Exercise requirements:
Copy word for word the lines of the records below, beginning at the one with "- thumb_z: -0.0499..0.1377" and finishing at the one with "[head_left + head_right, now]", ends included, but none of the pictures.

____

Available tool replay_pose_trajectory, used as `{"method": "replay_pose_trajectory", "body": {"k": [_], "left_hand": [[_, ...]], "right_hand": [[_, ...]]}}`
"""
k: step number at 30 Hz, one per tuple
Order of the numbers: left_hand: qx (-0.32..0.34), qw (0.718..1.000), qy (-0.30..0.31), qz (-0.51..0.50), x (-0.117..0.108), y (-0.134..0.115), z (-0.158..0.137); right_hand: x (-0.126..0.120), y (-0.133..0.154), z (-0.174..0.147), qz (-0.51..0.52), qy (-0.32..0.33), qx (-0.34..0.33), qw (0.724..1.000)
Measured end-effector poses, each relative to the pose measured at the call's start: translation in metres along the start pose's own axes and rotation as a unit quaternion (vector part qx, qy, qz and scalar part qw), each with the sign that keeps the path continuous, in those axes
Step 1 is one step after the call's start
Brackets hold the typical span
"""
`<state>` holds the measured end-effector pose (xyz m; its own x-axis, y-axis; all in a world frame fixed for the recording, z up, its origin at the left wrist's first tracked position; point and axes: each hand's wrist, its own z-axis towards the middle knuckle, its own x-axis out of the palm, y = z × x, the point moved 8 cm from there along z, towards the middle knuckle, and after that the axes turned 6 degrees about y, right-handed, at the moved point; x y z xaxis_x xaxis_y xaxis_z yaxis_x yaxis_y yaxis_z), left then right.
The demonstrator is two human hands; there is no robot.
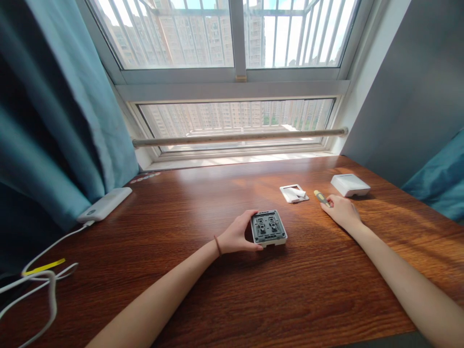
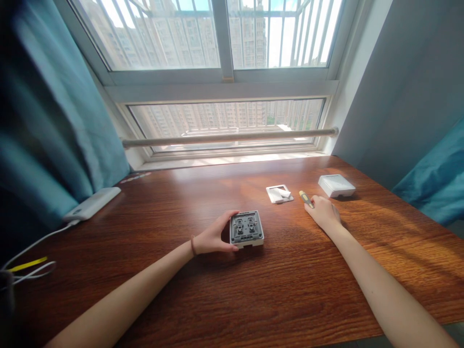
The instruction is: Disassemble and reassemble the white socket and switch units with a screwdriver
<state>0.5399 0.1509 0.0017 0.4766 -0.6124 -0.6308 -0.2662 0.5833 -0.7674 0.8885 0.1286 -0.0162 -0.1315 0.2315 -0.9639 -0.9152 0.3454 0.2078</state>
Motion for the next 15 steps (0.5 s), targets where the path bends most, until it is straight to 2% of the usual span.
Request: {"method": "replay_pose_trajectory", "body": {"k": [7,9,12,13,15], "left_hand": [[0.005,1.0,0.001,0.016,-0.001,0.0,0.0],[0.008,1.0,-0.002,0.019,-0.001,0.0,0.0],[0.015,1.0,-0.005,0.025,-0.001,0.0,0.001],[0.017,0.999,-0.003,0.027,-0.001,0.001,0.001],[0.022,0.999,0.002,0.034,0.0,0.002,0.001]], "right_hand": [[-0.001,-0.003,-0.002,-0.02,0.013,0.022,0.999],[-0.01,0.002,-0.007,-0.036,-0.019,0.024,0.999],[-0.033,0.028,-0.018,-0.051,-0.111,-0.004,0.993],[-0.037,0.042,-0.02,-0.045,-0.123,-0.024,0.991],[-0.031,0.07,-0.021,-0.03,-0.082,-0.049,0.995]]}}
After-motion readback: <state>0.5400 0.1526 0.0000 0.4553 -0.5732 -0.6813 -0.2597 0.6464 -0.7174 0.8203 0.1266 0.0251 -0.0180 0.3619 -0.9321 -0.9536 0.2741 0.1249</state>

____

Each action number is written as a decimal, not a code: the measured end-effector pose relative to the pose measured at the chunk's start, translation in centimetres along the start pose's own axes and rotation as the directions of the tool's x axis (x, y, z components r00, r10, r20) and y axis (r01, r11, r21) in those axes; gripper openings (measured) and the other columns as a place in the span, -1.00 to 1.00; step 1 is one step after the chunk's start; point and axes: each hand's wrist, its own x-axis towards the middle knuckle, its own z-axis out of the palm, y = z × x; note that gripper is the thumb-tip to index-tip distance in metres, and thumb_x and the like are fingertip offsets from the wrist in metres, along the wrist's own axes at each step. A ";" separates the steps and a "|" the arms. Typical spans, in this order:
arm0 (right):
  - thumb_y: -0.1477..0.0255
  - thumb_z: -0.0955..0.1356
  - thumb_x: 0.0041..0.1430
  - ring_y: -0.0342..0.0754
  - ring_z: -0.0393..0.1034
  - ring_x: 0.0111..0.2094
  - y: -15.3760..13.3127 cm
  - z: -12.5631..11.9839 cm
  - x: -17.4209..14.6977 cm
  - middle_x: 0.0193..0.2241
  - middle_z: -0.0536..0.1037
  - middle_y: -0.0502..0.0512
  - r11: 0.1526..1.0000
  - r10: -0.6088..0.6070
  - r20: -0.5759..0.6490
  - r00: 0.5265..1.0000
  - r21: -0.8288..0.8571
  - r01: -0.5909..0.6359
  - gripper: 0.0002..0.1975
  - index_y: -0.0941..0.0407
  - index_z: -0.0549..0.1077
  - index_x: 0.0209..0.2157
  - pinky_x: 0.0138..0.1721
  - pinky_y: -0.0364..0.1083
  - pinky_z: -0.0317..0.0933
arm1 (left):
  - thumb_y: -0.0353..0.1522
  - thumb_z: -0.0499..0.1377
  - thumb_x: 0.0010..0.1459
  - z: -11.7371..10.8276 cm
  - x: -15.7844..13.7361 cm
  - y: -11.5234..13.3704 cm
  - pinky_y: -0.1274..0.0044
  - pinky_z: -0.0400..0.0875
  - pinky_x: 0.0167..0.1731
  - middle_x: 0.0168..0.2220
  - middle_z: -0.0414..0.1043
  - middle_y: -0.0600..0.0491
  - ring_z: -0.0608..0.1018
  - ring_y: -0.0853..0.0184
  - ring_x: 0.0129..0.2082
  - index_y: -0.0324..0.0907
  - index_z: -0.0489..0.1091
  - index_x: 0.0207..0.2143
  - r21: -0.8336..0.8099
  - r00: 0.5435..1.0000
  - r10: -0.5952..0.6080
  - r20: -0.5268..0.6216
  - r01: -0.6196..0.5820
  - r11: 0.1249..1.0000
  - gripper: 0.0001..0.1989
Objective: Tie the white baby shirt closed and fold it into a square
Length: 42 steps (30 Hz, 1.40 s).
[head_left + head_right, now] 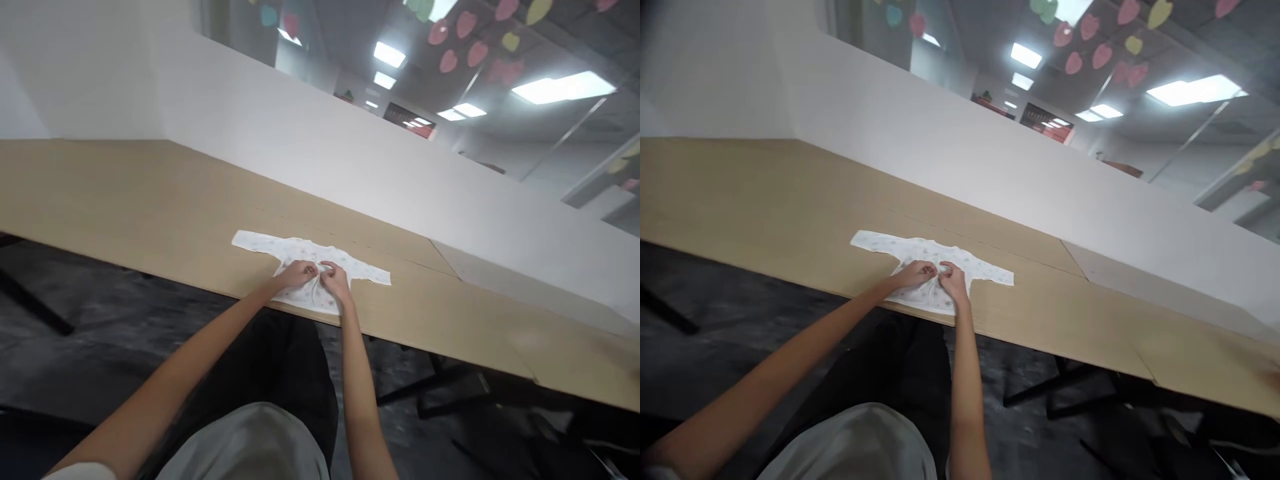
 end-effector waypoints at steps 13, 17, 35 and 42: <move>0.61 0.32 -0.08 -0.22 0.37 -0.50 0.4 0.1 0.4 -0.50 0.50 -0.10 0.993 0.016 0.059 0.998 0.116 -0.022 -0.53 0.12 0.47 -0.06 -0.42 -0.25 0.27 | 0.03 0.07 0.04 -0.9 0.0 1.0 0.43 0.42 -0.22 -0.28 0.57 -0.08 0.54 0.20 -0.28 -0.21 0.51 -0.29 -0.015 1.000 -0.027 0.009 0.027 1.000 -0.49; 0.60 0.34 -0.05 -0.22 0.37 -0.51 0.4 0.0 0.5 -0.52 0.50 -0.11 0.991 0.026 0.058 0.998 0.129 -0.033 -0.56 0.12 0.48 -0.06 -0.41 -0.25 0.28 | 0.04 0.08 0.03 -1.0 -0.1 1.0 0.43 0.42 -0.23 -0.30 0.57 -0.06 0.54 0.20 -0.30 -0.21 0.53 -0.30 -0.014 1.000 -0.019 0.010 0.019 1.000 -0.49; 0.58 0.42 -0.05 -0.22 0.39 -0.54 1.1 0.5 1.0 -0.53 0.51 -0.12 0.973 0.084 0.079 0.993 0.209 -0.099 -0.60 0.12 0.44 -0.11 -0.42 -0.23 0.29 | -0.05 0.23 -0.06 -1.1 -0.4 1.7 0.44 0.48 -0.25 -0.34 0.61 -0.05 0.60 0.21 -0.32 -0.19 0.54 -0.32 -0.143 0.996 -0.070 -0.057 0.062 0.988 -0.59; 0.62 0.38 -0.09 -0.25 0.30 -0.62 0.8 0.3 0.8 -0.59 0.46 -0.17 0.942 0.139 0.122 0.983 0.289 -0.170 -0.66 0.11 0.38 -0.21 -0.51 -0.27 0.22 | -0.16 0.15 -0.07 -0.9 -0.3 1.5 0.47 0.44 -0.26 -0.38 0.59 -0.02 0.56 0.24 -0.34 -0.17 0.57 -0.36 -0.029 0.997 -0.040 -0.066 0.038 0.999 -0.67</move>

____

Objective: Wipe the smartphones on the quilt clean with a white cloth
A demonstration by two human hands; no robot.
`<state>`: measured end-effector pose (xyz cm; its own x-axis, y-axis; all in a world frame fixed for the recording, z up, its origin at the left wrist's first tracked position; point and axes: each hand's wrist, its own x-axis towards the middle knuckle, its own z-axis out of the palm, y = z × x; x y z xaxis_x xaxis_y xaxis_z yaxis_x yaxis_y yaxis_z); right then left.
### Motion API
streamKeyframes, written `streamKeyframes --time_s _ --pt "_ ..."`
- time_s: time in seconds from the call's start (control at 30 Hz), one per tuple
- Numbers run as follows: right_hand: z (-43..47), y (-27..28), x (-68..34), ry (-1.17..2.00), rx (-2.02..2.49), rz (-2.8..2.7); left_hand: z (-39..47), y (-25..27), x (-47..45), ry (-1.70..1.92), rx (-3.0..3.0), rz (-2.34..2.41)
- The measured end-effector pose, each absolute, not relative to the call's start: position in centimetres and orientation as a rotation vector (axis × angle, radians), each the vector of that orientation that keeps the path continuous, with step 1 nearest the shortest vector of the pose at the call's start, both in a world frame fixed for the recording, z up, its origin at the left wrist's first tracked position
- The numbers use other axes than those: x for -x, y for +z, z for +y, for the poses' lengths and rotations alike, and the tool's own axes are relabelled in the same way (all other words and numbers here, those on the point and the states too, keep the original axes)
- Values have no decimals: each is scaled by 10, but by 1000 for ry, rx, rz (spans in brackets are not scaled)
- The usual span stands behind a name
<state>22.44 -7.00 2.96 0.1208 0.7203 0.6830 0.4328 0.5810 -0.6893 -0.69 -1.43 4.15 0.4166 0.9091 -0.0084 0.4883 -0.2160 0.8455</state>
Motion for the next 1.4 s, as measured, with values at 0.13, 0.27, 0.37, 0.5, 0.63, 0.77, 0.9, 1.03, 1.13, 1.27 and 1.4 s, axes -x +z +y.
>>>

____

Your response:
  - thumb_z: -0.0499..0.1377
  - thumb_x: 0.0010..0.1459
  - z: -11.7371..10.8276 cm
  - x: -15.7844..13.7361 cm
  - y: -11.5234..13.3704 cm
  - pinky_y: -0.1274..0.0044
  - pinky_z: -0.0400..0.0875
  - pinky_x: 0.0167..0.1731
  - middle_x: 0.0168..0.2220
  - middle_z: -0.0414..0.1043
  - middle_y: -0.0600..0.0491
  - ring_z: -0.0608..0.1018
  - ring_y: -0.0853..0.0184
  - ring_x: 0.0129..0.2082
  - index_y: -0.0324..0.0907
  - index_z: -0.0489..0.1091
  - index_x: 0.0207..0.2143
  - r21: -0.8336..0.8099
  - r00: 0.5435..1.0000
  - r10: -0.5952..0.6080
  - r20: -0.5268..0.6216
  - r01: -0.6196..0.5820
  - r11: 0.1249..1.0000
  - gripper: 0.0001..0.1989
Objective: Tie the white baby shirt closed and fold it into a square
Length: 42 steps (30 Hz, 1.40 s).
[head_left + head_right, now] 

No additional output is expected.